Introduction to Behavioral Analysis
On the basis of multiple misconceptions, the location of privacy versus security with behavior analysis is the wrong dichotomy. It is essential to have security as well as privacy in a premises where cloud computing technology is used for growth. Indeed, the idea of behavioral analysis enhances privacy, rather than threatening it. The reason for the same is briefly explained in today’s CloudCodes post.
Security – A Major Problem For Cloud Users
Cyber security itself is shifting to the cloud in an effective manner. But up to what extent are companies analyzing protection level of data in the cloud? What measures are they adopting to protect the information stored online? In an average firm scenario, what’s the success reality of already available endpoint devices security? How are these architecture coping in particular attack scenarios?
Before we directly jump upon answering of these questions, lets first understand ‘what is a behavioral analysis?’

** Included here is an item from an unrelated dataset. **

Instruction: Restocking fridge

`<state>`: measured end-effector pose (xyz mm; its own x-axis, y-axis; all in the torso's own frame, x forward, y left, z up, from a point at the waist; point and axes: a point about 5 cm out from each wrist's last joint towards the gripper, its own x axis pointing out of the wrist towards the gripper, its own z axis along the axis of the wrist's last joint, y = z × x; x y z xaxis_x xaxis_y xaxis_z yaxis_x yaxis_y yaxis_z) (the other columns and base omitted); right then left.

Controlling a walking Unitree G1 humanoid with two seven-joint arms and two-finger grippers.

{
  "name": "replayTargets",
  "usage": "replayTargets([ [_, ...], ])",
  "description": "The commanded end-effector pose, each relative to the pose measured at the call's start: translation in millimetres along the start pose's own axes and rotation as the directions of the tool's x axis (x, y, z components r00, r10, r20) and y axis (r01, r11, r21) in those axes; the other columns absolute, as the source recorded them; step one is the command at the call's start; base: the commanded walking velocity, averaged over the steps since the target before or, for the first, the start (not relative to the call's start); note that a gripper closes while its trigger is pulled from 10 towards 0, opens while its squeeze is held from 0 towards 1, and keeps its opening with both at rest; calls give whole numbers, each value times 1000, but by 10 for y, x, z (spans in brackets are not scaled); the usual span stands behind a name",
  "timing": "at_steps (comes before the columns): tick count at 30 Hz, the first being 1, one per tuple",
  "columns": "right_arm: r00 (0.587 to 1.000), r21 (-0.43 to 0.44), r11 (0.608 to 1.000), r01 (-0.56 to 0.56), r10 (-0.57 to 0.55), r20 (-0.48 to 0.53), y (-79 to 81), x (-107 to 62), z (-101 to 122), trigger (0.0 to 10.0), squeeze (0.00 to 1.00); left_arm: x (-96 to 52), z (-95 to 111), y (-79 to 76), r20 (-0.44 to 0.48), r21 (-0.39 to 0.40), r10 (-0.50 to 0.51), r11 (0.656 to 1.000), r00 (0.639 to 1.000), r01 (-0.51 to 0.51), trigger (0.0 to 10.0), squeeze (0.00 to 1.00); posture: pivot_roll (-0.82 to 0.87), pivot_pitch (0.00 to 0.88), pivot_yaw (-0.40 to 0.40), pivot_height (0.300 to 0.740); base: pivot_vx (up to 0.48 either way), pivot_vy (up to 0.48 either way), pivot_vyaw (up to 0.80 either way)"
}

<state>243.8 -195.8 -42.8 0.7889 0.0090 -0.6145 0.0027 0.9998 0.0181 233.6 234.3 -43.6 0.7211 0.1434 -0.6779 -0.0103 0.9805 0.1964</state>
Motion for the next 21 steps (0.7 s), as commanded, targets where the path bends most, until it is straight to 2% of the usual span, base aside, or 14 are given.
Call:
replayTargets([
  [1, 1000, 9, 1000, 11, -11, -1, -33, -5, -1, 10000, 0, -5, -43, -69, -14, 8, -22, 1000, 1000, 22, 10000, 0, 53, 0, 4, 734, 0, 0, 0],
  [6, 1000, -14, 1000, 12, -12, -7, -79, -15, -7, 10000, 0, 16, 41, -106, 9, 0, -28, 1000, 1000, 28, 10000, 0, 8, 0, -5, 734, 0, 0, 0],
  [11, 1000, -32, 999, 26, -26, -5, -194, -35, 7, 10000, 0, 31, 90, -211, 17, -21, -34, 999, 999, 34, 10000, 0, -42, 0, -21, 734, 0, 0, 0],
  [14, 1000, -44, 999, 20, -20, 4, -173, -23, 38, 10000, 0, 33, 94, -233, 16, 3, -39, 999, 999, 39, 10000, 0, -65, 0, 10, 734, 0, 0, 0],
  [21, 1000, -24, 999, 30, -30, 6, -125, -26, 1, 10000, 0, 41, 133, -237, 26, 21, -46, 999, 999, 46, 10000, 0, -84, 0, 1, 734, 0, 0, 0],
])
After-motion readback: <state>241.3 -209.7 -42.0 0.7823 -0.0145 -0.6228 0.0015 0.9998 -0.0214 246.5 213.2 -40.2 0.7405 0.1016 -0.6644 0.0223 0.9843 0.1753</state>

A technology consolidated with machine learning programs, artificial intelligence system, big data handling processes, and analytics is known as behavioral analysis. It is used to address malicious, stealth behavior by detecting subtle differences in everyday normal activities to proactively prevent the occurrence of cyberattackers. This type of analysis tries its best in stopping hackers from performing their intended destructive tasks.
Connect Technology, Processes, and People – This mantra is important to adopt in an organization to achieve a successful cloud security environment in their premises. Here, the focus is upon the balance between privacy and big data issues, between the data privacy and data utility. This particular scenario becomes critical when its about information security. Businesses take tension that their data is already collected by security products is intrusive and must be controlled at any cost. Behavioral analysis of that particular collected data, and unstructured type of data like chat history, is a step too far.
Its Time to Get Answers to Actual Questions
First of all, some folks take unusual tension that gathering of personal information doesn’t follow the data protection standards; due to which it is essential to always remember that the data collection for security purpose is a lawful and legitimate activity. Yes, it’s true! Rest, other 50 articles of GDPR are applicable for companies who are processing EU citizens data. Any kind of information collected by protection products must be consistent with the principles of storage limitation, transparency, data minimization, etc.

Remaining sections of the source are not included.